**What is required:**
The whole listing that follows is to be restated word for word, images excluded.

**Available data:**
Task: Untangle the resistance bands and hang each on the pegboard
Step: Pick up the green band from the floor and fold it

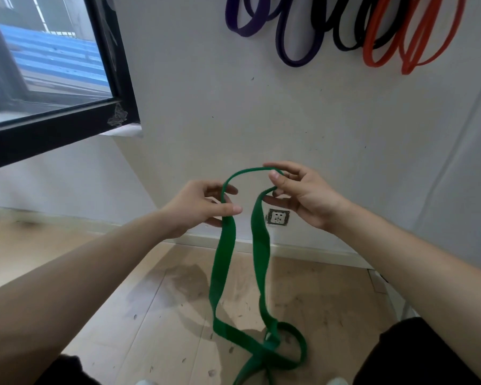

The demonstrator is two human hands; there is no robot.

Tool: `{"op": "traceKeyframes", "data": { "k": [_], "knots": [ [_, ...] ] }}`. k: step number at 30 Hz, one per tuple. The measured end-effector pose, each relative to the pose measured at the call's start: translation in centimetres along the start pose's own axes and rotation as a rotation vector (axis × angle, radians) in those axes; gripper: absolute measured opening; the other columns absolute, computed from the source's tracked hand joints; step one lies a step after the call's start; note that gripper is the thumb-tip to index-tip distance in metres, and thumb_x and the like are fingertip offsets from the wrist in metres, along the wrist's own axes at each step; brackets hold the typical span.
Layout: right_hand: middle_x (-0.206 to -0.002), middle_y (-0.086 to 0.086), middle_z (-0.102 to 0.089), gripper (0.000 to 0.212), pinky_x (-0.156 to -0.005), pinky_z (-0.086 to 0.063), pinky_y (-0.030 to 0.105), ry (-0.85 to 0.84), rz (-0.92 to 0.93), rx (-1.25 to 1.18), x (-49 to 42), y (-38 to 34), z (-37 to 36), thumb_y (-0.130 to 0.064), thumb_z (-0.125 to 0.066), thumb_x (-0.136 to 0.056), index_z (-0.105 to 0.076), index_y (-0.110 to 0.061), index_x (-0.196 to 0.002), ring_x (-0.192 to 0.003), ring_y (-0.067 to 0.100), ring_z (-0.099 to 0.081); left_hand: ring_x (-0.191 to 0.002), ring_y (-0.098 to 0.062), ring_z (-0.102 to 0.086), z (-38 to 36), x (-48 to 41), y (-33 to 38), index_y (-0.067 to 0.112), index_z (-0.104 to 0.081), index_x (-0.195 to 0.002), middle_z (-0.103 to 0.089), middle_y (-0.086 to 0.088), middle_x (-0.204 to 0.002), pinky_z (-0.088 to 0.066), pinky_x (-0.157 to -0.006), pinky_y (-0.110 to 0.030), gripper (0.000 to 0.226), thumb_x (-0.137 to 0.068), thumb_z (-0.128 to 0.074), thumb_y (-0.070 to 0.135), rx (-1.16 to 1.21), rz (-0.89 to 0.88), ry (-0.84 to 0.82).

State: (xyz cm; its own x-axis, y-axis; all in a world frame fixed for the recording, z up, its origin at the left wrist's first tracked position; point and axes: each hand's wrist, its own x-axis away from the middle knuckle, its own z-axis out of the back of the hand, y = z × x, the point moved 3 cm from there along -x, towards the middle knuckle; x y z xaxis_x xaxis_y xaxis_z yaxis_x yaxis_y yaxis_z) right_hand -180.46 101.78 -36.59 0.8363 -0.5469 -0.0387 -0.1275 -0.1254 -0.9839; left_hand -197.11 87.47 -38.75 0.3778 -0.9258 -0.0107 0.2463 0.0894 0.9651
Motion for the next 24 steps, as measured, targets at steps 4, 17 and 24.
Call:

**Your solution:**
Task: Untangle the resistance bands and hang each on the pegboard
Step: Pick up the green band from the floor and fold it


The demonstrator is two human hands; there is no robot.

Tool: `{"op": "traceKeyframes", "data": { "k": [_], "knots": [ [_, ...] ] }}`. k: step number at 30 Hz, one per tuple. The measured end-effector pose, each relative to the pose measured at the call's start: translation in centimetres along the start pose's own axes and rotation as a rotation vector (axis × angle, radians) in those axes; gripper: absolute measured opening; the other columns absolute, computed from the source's tracked hand joints; step one lies a step after the call's start; note that gripper is the thumb-tip to index-tip distance in metres, and thumb_x and the like are fingertip offsets from the wrist in metres, along the wrist's own axes at each step; brackets hold the typical span.
Layout: right_hand: middle_x (-0.206 to -0.002), middle_y (-0.086 to 0.086), middle_z (-0.102 to 0.089), gripper (0.000 to 0.212), pinky_x (-0.156 to -0.005), pinky_z (-0.086 to 0.063), pinky_y (-0.030 to 0.105), ry (-0.85 to 0.84), rz (-0.92 to 0.93), rx (-1.25 to 1.18), x (-49 to 42), y (-38 to 34), z (-37 to 36), thumb_y (-0.130 to 0.064), thumb_z (-0.125 to 0.066), thumb_x (-0.136 to 0.056), index_z (-0.105 to 0.076), index_y (-0.110 to 0.061), index_x (-0.196 to 0.002), ring_x (-0.192 to 0.003), ring_y (-0.067 to 0.100), ring_z (-0.099 to 0.081); left_hand: ring_x (-0.191 to 0.002), ring_y (-0.098 to 0.062), ring_z (-0.102 to 0.086), z (-38 to 36), x (-48 to 41), y (-33 to 38), index_y (-0.067 to 0.112), index_z (-0.104 to 0.081), index_x (-0.195 to 0.002), middle_z (-0.103 to 0.089), middle_y (-0.086 to 0.088), middle_x (-0.204 to 0.002), pinky_z (-0.088 to 0.066), pinky_x (-0.157 to -0.006), pinky_y (-0.110 to 0.030), gripper (0.000 to 0.226), thumb_x (-0.137 to 0.068), thumb_z (-0.128 to 0.074), thumb_y (-0.070 to 0.135), rx (-1.16 to 1.21), rz (-0.89 to 0.88), ry (-0.84 to 0.82).

State: (xyz cm; its own x-axis, y-axis; all in a world frame fixed for the recording, z up, its origin at the left wrist's first tracked position; point and axes: each hand's wrist, its own x-axis away from the middle knuckle, its own z-axis out of the back of the hand, y = z × x, the point moved 3 cm from there along -x, towards the middle knuckle; x y z xaxis_x xaxis_y xaxis_z yaxis_x yaxis_y yaxis_z) right_hand -180.46 101.78 -36.59 0.8363 -0.5469 -0.0387 -0.1275 -0.1254 -0.9839; left_hand -197.11 87.47 -38.75 0.3778 -0.9258 -0.0107 0.2463 0.0894 0.9651
Motion for the next 24 steps, as measured, targets at steps 4, 17 and 24.
Call:

The complete answer has now been given.